# GOT MY DOGS BACK!!!!!!



## hoghunter011583 (Jul 21, 2008)

Well, I'm not getting that springer spaniel! I got a call from the dog shelter and they said they had my pups! I went over and sure enough there they we waiting for me to pick them up.
They had been there a week! I had been checking the shelter website but they had them as a lab mix!! How you think they are a lab mix I have no idea!! The bill was almost 400 bucks, after having a little bit of a debate with the lady I got them out of jail for 215.
So, back to the trainning with the guys!!
Thanks for all you guys help and I'm still thinking of adding a springer to the family but it will be down the road.
Tomorrow me the wife and the pups are going for a outing on the river.


----------



## Leaky (Sep 11, 2007)

That is great news.  I couldn't get it out of my mind worrying about them starving out in the desert, getting hit, etc.

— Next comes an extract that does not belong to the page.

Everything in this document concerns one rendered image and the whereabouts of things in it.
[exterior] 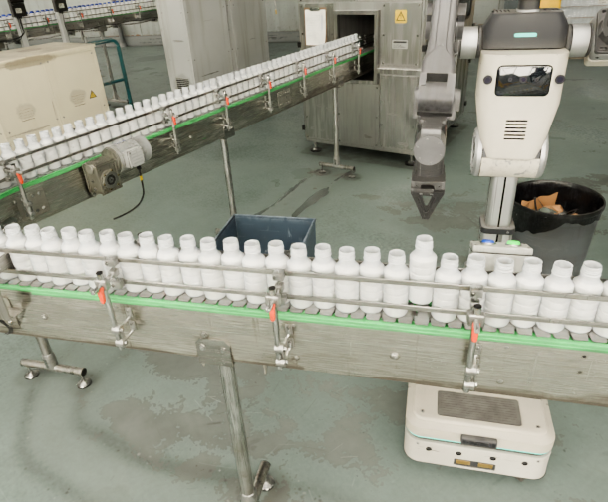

It's worth the $215 for the peace of mind you probably now have. I would have been worried sick even if they weren't my favorite hunting dog. I know, I'm just a softy, but I bet you are too. Bet their colors will be on now all the time.


----------



## Nor-tah (Dec 16, 2007)

Haha, you make me chuckle. Up and down... Make sure you put some bars on the kennel so they dont get out again!


----------



## hoghunter011583 (Jul 21, 2008)

Yeah I'm pumped I go them back! I also had fun argueing with the little girl about why I shouldn't need a license to own a dog!! That is insane, I guess we'll need a license to have a kid soon huh!!
I'm closing in my deck this weekend, in the rain! So unless they are able to chew through 2x4's in 8 hours they aren't going anywhere!


----------



## duneman101 (Nov 6, 2009)

hoghunter011583 said:


> I'm closing in my deck this weekend, in the rain! So unless they are able to chew through 2x4's in 8 hours they aren't going anywhere!


I wouldn't put that past a dog, i had an old lab chew through some steel airline cable that he was tied down with, only took 5 to 6 hours for that magic to happen.

glad you got your dogs back though, good luck!


----------



## GaryFish (Sep 7, 2007)

So HogHunter got his dog back? I think I hear a guitar and banjo in the background. This is a country song about to happen!


----------